-------- Dataset section --------
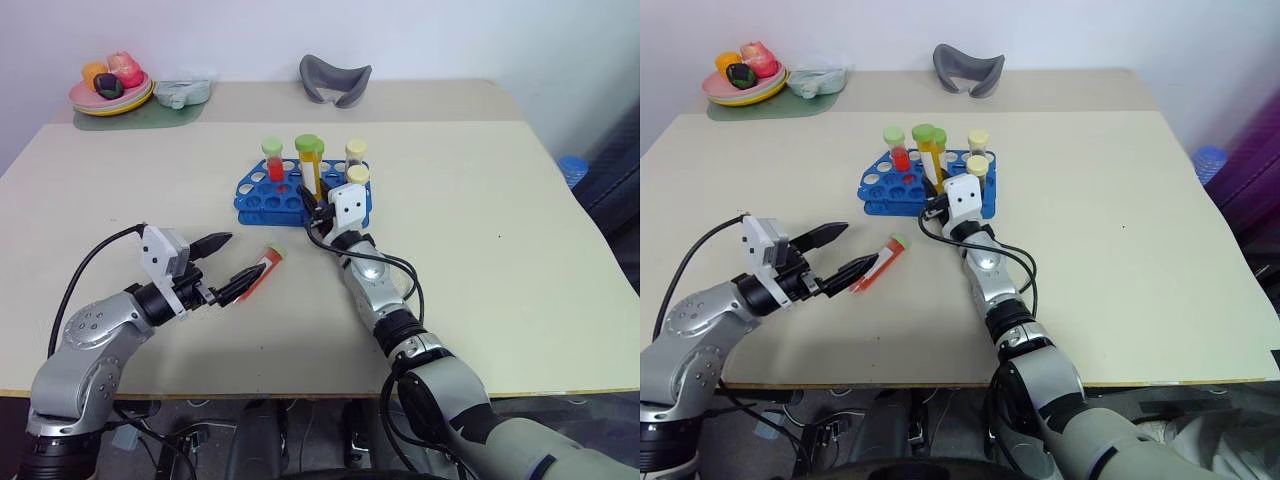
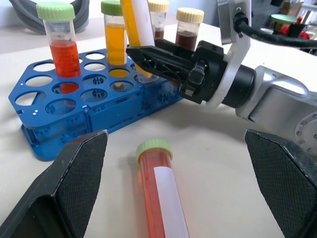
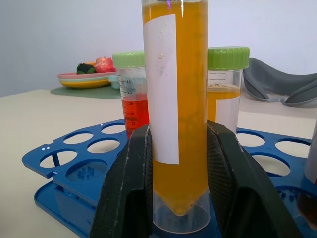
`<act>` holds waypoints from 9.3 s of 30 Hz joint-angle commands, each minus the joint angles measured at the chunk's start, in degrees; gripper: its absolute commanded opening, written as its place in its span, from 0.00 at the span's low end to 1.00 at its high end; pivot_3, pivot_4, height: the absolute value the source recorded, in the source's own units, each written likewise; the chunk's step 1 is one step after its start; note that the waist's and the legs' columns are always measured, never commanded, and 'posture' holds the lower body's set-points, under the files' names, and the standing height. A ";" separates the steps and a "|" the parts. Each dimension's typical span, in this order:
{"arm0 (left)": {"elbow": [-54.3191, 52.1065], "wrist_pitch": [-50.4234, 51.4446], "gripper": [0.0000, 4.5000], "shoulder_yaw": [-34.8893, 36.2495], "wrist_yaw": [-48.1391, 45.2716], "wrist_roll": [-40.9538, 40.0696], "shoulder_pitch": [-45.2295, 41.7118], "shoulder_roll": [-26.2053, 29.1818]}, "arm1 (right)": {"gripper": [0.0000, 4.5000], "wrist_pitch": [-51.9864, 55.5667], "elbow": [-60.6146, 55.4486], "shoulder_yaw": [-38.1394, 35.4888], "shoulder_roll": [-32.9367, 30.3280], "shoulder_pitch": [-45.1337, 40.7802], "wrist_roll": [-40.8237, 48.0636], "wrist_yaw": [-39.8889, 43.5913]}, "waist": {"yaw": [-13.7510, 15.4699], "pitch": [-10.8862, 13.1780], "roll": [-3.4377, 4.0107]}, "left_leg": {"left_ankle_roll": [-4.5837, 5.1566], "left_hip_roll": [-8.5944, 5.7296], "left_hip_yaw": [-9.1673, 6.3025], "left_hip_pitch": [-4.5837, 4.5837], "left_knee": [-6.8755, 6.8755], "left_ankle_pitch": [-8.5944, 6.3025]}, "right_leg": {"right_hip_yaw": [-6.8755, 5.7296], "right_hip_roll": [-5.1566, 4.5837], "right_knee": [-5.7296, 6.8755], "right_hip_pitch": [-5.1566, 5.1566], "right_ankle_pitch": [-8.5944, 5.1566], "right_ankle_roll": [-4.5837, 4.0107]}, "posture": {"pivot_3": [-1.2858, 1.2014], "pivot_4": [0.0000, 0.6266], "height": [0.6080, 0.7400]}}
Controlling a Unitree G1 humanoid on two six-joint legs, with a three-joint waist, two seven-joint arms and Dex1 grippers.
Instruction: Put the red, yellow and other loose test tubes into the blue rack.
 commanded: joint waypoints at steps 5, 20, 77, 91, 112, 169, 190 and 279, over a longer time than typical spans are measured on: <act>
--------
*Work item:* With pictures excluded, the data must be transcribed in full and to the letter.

*Expected answer:*
`<act>` holds waypoints from 9.3 s of 30 Hz joint-angle commands, each minus the joint angles measured at the chunk's start, in degrees; gripper: its absolute commanded opening, written as its place in its span, from 0.00 at the span's low end to 1.00 at its high end; pivot_3, pivot_4, height: the absolute value the source recorded, in the source's own units, each written likewise; the chunk's step 1 is one step after its start; note that the waist's and the legs' columns are always measured, never commanded, and 'posture' holds the lower body's set-points, under the files' names, and the standing height. A ";" separates the steps and a "|" the parts. Each dimension's typical span, in this order:
{"arm0 (left)": {"elbow": [-54.3191, 52.1065], "wrist_pitch": [-50.4234, 51.4446], "gripper": [0.0000, 4.5000], "shoulder_yaw": [-34.8893, 36.2495], "wrist_yaw": [-48.1391, 45.2716], "wrist_roll": [-40.9538, 40.0696], "shoulder_pitch": [-45.2295, 41.7118], "shoulder_roll": [-26.2053, 29.1818]}, "arm1 (right)": {"gripper": [0.0000, 4.5000], "wrist_pitch": [-51.9864, 55.5667], "elbow": [-60.6146, 55.4486], "shoulder_yaw": [-38.1394, 35.4888], "shoulder_roll": [-32.9367, 30.3280], "shoulder_pitch": [-45.1337, 40.7802], "wrist_roll": [-40.8237, 48.0636], "wrist_yaw": [-39.8889, 43.5913]}, "waist": {"yaw": [-13.7510, 15.4699], "pitch": [-10.8862, 13.1780], "roll": [-3.4377, 4.0107]}, "left_leg": {"left_ankle_roll": [-4.5837, 5.1566], "left_hip_roll": [-8.5944, 5.7296], "left_hip_yaw": [-9.1673, 6.3025], "left_hip_pitch": [-4.5837, 4.5837], "left_knee": [-6.8755, 6.8755], "left_ankle_pitch": [-8.5944, 6.3025]}, "right_leg": {"right_hip_yaw": [-6.8755, 5.7296], "right_hip_roll": [-5.1566, 4.5837], "right_knee": [-5.7296, 6.8755], "right_hip_pitch": [-5.1566, 5.1566], "right_ankle_pitch": [-8.5944, 5.1566], "right_ankle_roll": [-4.5837, 4.0107]}, "posture": {"pivot_3": [-1.2858, 1.2014], "pivot_4": [0.0000, 0.6266], "height": [0.6080, 0.7400]}}
Controlling a Unitree G1 humanoid on two six-joint legs, with a three-joint waist, two seven-joint arms and Dex1 grippers.
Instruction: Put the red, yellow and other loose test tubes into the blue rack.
 commanded: joint waypoints at steps 5, 20, 77, 91, 112, 169, 190 and 279, over a longer time than typical spans are measured on: <act>

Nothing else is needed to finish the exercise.